━━ Provided material
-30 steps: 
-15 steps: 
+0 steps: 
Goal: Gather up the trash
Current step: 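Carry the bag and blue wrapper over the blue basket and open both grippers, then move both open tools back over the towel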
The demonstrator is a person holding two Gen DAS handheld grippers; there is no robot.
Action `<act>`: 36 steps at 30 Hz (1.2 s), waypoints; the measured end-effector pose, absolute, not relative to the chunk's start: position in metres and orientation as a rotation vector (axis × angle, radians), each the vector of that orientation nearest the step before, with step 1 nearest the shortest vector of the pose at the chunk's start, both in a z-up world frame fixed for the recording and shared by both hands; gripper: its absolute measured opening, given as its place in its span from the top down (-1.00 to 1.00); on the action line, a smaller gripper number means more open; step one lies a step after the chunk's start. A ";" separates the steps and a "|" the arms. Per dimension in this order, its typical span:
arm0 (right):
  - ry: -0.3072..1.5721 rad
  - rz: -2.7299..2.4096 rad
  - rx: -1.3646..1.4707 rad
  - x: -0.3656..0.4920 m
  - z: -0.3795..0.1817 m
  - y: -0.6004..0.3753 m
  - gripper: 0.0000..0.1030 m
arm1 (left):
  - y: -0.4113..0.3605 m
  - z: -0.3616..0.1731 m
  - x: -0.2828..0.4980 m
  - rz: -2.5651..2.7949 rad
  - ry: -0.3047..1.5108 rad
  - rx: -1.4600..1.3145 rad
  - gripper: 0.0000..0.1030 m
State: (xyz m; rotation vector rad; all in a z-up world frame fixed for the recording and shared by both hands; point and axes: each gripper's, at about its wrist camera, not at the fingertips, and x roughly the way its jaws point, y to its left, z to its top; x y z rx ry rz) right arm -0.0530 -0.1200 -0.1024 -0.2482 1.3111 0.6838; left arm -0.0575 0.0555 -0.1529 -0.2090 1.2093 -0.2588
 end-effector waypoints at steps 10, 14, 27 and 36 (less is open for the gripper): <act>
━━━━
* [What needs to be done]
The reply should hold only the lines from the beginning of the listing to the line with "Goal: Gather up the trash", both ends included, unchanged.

* [Response area]
-30 steps: 
-15 steps: 
+0 steps: 
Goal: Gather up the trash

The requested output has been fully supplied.